Thomas boils the aesthetic down to its bare essence: “Nobody likes what we do, nobody will ever like what we do — let’s do what we want.” Fortunately, one of the things that Thomas wanted during the ’70s was an aural document of the music surrounding him, hence his pioneering independent label, Hearthan (later Hearpen) Records.

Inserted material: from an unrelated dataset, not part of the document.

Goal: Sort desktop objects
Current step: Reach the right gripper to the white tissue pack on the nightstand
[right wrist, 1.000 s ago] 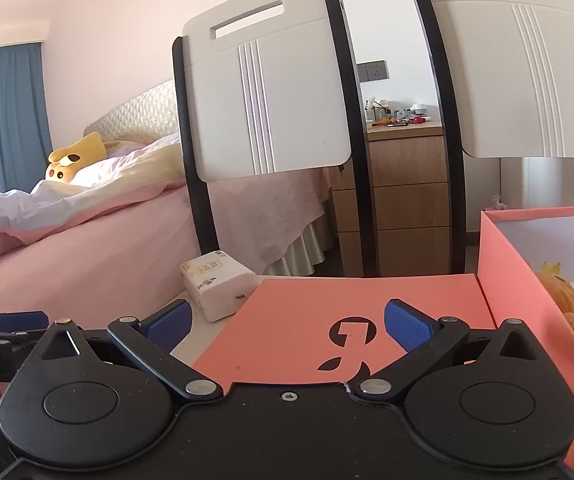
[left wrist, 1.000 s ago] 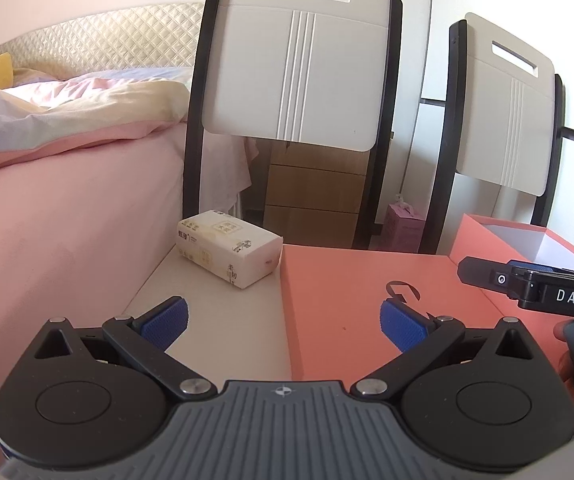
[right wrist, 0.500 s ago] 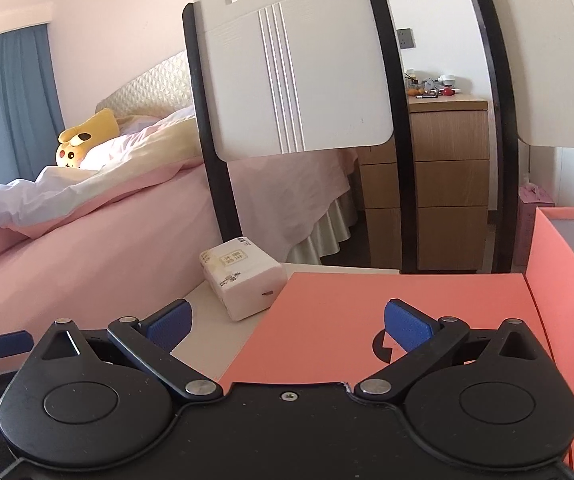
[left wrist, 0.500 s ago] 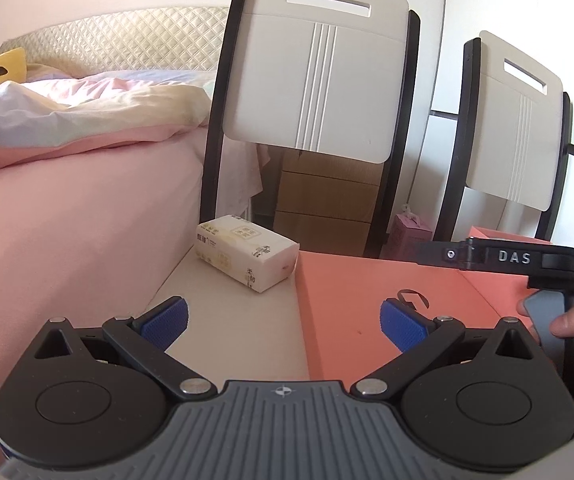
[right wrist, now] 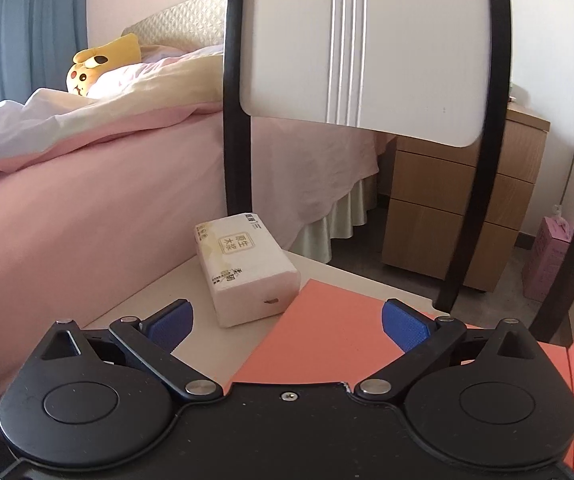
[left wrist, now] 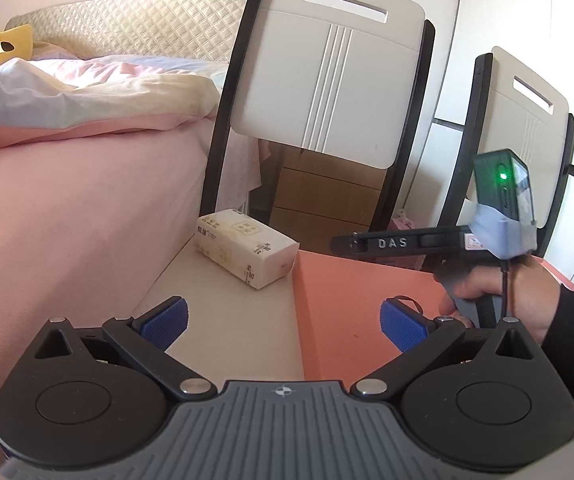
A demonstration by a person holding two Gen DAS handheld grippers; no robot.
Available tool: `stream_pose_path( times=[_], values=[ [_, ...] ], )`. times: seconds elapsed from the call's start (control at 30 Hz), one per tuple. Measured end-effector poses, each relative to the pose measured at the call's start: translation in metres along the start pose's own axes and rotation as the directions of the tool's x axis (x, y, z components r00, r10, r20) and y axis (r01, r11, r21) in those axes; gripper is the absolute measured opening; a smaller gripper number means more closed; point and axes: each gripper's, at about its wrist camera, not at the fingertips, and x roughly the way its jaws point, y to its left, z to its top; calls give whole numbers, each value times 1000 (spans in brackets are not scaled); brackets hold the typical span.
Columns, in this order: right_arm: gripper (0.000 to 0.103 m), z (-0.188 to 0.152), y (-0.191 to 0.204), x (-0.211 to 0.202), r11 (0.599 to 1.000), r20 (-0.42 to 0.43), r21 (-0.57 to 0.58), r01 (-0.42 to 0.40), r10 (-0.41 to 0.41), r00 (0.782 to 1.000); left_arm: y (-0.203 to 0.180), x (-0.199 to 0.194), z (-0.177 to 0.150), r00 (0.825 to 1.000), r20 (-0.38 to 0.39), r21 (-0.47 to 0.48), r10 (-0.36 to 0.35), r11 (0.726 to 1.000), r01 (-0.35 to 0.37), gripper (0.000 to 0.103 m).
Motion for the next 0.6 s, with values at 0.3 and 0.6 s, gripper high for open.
stream_pose_path(
  times=[0.3, 0.6],
  values=[
    [100, 35, 12, 44, 994, -101, -97, -41, 31, 994, -4, -1, -3, 1000, 20, 17, 18, 1000, -18, 103],
    [100, 64, 25, 96, 987, -202, -146, -71, 41, 979, -3, 0, -3, 1000, 5, 7, -2, 1000, 2, 103]
  ],
)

“The model for what we were doing was the Salvation Army used record bins,” recalls Thomas. “I figured somebody someday would find [Ubu’s debut single] in a used record bin (and at that point the only used record bins were at Salvation Army) and that would be our legacy. That was the extent of the plan.” How did Thomas feel looking back at his Salvation Army legacy while compiling the box? “I was surprised at how subtle some of our ideas were. I was gratified that we weren’t completely out to lunch. I think the box vindicates many of our experiments.”

And would Thomas or Jones offer any “Cleveland lessons” to members of other exciting, but seemingly dead-end, music scenes? “Those who know don’t need being told. Those who don’t know never will,” offers Thomas cryptically, while Jones takes the more pragmatic stand: “Be stubborn. Be devoted to your craft. Give up while you’re ahead.”